Thursday, March 29, 2012

Of forgiveness and moving on

A question that confronted me today was whether I should just let go of things and 'move on' as if nothing ever happened. It made me think, and by the end of the day I figured out that the question is essentially one of rationality. There is a part of humans that is rational (economics?) and one that is irrational. The question is how much of a human is what. I would try to bring out certain inherent contradictions between rationality and irrationality through this piece.

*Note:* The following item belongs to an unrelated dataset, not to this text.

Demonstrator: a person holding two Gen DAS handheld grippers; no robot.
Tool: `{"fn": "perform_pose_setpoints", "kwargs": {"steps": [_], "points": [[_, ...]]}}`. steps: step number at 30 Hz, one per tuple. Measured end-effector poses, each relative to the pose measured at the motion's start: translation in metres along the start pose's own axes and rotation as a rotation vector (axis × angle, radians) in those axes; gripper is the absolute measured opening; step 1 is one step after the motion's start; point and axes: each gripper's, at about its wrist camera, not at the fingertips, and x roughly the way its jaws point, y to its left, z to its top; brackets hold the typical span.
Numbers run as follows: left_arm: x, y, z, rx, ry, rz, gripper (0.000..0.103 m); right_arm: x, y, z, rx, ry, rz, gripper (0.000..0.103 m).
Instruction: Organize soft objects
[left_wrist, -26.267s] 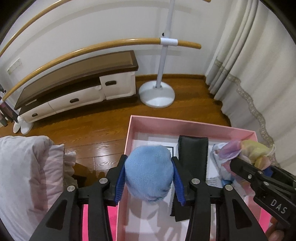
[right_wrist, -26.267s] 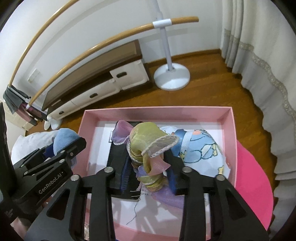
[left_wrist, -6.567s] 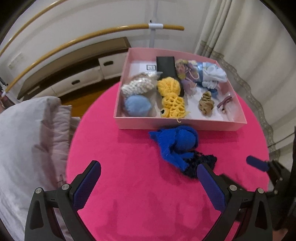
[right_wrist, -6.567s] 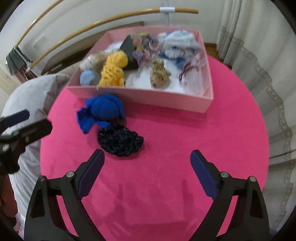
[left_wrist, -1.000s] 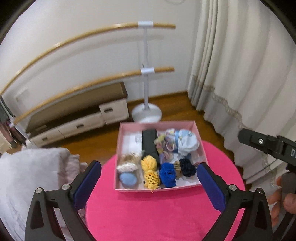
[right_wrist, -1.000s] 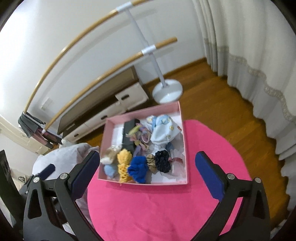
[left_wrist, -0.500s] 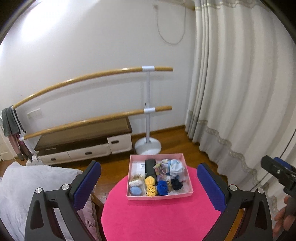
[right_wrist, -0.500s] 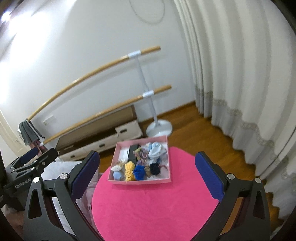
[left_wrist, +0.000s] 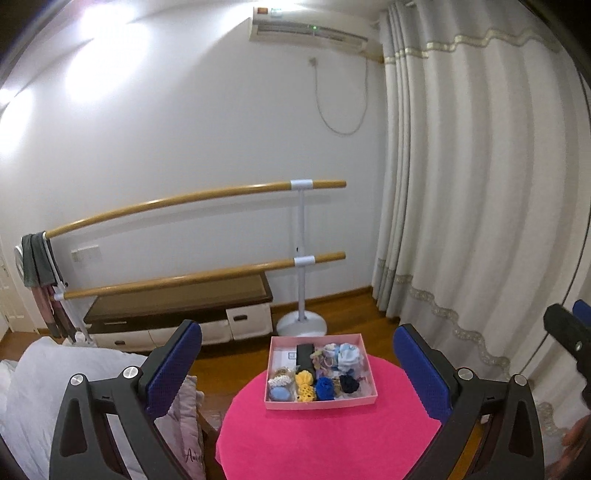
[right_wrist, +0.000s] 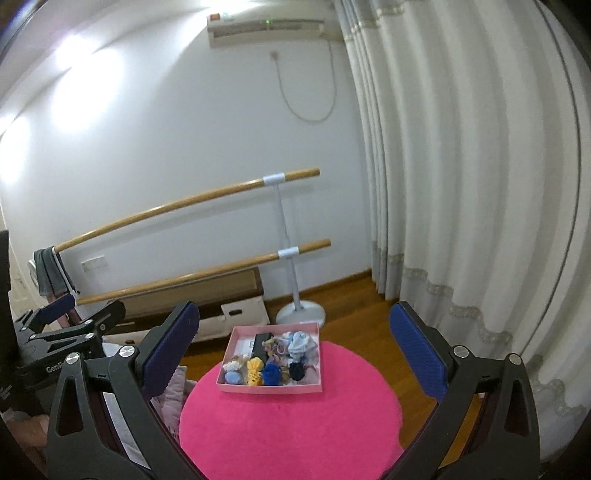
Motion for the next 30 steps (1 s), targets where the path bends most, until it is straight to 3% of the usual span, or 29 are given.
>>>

A lesson that was learnt today, is that most people are inherently impatient. They will say that they will do something, pretend to persevere and ask 'what happened?'. But eventually, as the day gets long, most people are going to leave your room and move on. Some will come back only to show anger at how disgusting you've been. This is the human tendency to move to lighter situations and self-pity, that I had referenced yesterday. Staying true to the word is not going to be a stable equilibrium, because there is a strictly positive payoff to just forgetting about someone else's pain as if nothing ever happened. To stay put would, in fact, be irrational. In this case, the 'right' thing to do is thus irrational. Only those with an inhuman capacity to bear pain are going to be able to stay put in this sad, depressing environment.

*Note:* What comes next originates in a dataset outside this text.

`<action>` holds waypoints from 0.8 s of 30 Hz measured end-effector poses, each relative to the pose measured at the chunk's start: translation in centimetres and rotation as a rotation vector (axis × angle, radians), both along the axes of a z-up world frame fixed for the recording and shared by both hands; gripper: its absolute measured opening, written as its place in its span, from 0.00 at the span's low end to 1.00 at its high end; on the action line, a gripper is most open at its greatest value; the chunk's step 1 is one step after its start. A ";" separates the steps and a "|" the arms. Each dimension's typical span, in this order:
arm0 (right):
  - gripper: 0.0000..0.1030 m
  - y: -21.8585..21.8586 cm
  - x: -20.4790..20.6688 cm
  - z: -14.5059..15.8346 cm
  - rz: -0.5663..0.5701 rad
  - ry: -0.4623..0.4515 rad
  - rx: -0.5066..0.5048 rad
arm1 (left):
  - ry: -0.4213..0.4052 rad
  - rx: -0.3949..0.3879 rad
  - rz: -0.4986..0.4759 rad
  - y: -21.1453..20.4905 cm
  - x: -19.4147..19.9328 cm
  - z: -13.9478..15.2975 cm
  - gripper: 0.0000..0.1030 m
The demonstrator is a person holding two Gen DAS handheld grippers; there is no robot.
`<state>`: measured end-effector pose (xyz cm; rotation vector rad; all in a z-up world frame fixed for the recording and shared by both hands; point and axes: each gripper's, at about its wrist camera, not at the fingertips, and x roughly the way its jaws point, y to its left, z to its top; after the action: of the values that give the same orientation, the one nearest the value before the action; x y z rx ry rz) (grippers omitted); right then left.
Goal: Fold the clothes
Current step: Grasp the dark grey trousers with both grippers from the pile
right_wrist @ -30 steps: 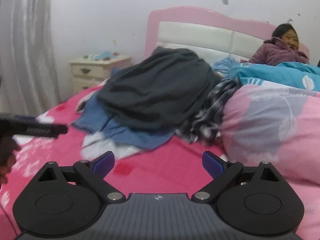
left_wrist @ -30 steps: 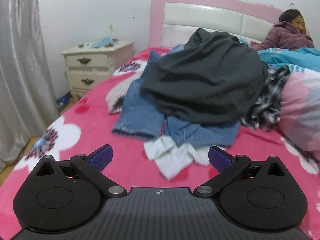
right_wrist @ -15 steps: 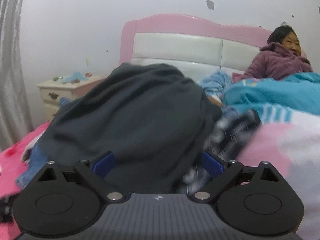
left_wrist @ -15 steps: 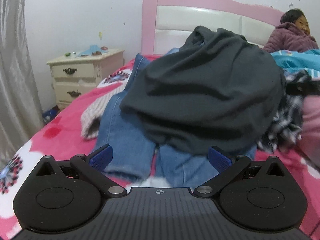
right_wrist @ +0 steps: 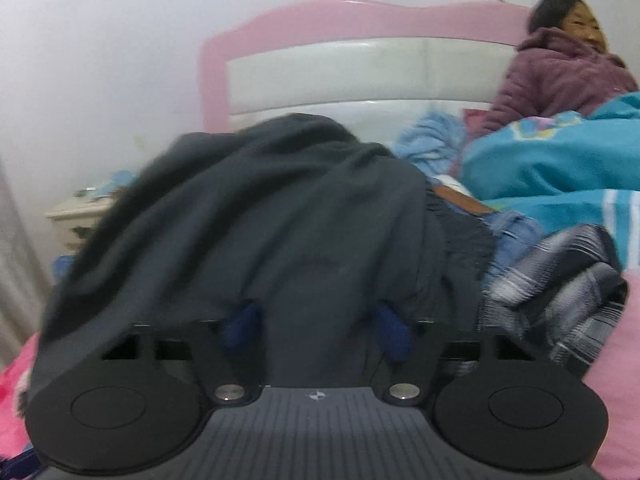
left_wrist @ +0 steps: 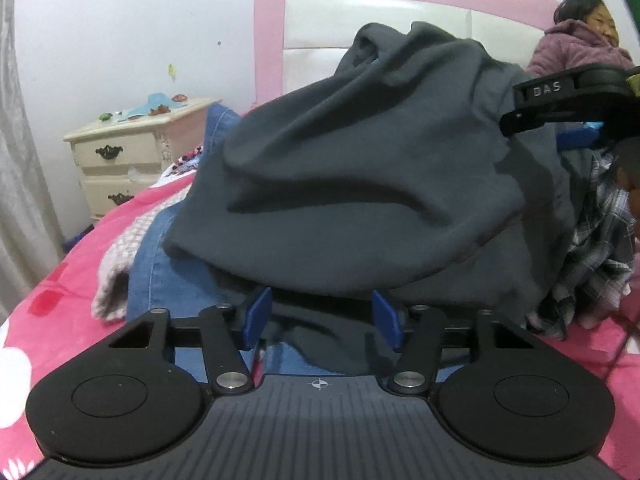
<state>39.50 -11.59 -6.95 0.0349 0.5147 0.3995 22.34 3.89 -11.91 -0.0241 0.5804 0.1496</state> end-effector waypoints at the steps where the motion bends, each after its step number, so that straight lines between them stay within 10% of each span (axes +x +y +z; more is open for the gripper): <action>1: 0.35 0.2 -0.5 0.2 0.012 -0.012 -0.011 | 0.003 -0.011 0.002 0.0 0.0 0.0 0.55; 2: 0.15 0.3 -0.9 0.5 0.024 -0.024 -0.022 | 0.004 -0.025 0.002 0.0 0.0 0.0 0.55; 4: 0.05 -0.2 -1.3 0.9 0.034 -0.021 -0.005 | 0.005 -0.042 -0.004 -0.2 -0.3 0.0 0.55; 11: 0.03 -2.6 -3.6 3.2 0.118 -0.032 0.083 | -0.028 -0.062 -0.075 -2.0 -1.8 1.2 0.56; 15: 0.03 -3.7 -6.4 4.4 0.230 -0.036 0.118 | -0.069 -0.109 -0.165 -2.8 -3.1 2.5 0.78; 19: 0.03 -4.4 -10.2 4.9 0.341 -0.014 0.136 | -0.094 -0.162 -0.268 -3.7 -4.3 3.9 0.79; 24: 0.03 -5.8 -14.4 5.5 0.427 0.032 0.214 | -0.102 -0.108 -0.374 -5.1 -6.3 5.0 0.60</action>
<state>25.15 -17.38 -1.40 0.1391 0.5082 0.8725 16.06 -1.26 -6.91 -0.0278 0.4821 -0.2451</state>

Now returning to the point of 'moving on'. There is an aspect to decision making that is most rational and that we as humans often ignore. It is the idea of 'sunk cost'. We let history dictate our decisions - the ghosts of the past still abound in our present. A rational decision-maker would not consider sunk cost. But most of us do. This is another aspect in which we are all irrational. Or are we? Is history 'sunk'? In the sense that our present actions can't change it, it is. But in the sense that we might still be incurring certain pains because of it, it might. This is much like the concept of depreciation. As a fixed percentage of the capital good, depreciation is a cost incurred over several periods of time. Yes, it diminishes over time; but is is always present. Similarly, the one-off incident might have been a part of the past, but the memory stays. This is what makes us distinctively human, and this is what makes history so important.

In my case, I'm trying to be as rational as I can be. My decision to move on, or not to do so, would be dictated solely by whether the costs that I incur are sunk costs, or variable costs. If I see myself getting hurt in the near future because of the people with whom I want to give my friendship another try, it would be irrational of me to let bygones be bygones. There are certain actions, moments and images that remind one of a very painful past. Maybe this is why this 'moving on' is going to come far in the future, when adaptive memories ensure that the part that pains has been greatly diminished. Till then, I probably do not see myself moving on.

This might paint a very disillusioned portrait of human forgiveness. Maybe it isn't. Like all economic models, there are certain assumptions that lead to this conclusion. One is that there would not be a structural change that might lessen the intensity of the pain. Maybe there is light at the end of the tunnel, maybe there is hope that this 'moving on' will also include a change. Maybe there will be more humanity. Maybe ...

2 comments:

Manchit said...

Crap. If only you would beleive in straight talk, things would eb so much better.

Gaurav Poddar said...

"Donot blame others because it will hurt you."